The vast majority of us think of birth as something to be gotten through, numbed and distracted.  A means to an end.  We give up our agency and our power and we hand

our complete transformation as women


over to a medical system that is completely and utterly disconnected from the beating heart of what birth could possibly be, if we would only let it.

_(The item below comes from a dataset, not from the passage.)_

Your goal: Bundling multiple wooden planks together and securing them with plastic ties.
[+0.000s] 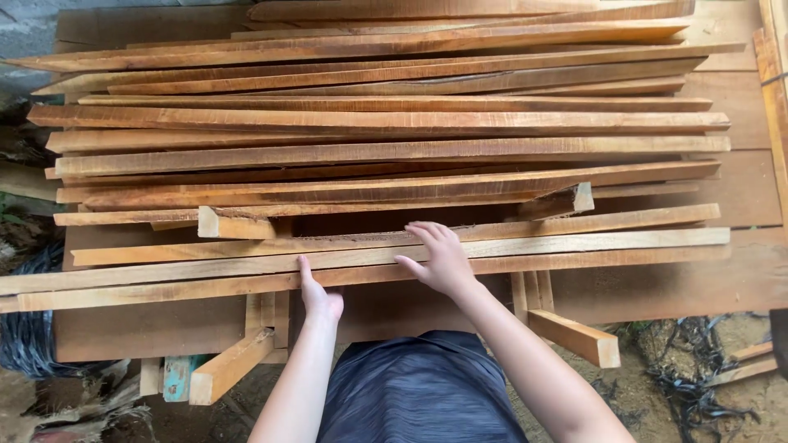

I blame no one, for ignorance is nothing to be blamed for:  ignorance, by its very definition, releases the bearer from responsibility – both onus and, as my dear friend often reminds me, the “ability to respond.”

But I offer this:

What if? 


What if we took back birth?  What if we embraced it as the transformation it is?  What if we went into this transformation with our eyes wide open?  What if we were supported to realize our own power through the event of birth in a way that can never be taken away from us?  What if we placed the medical system precisely where it belongs within the context of birth, which is to say, only when truly necessary, and then supported women to ensure that necessary really meant only that.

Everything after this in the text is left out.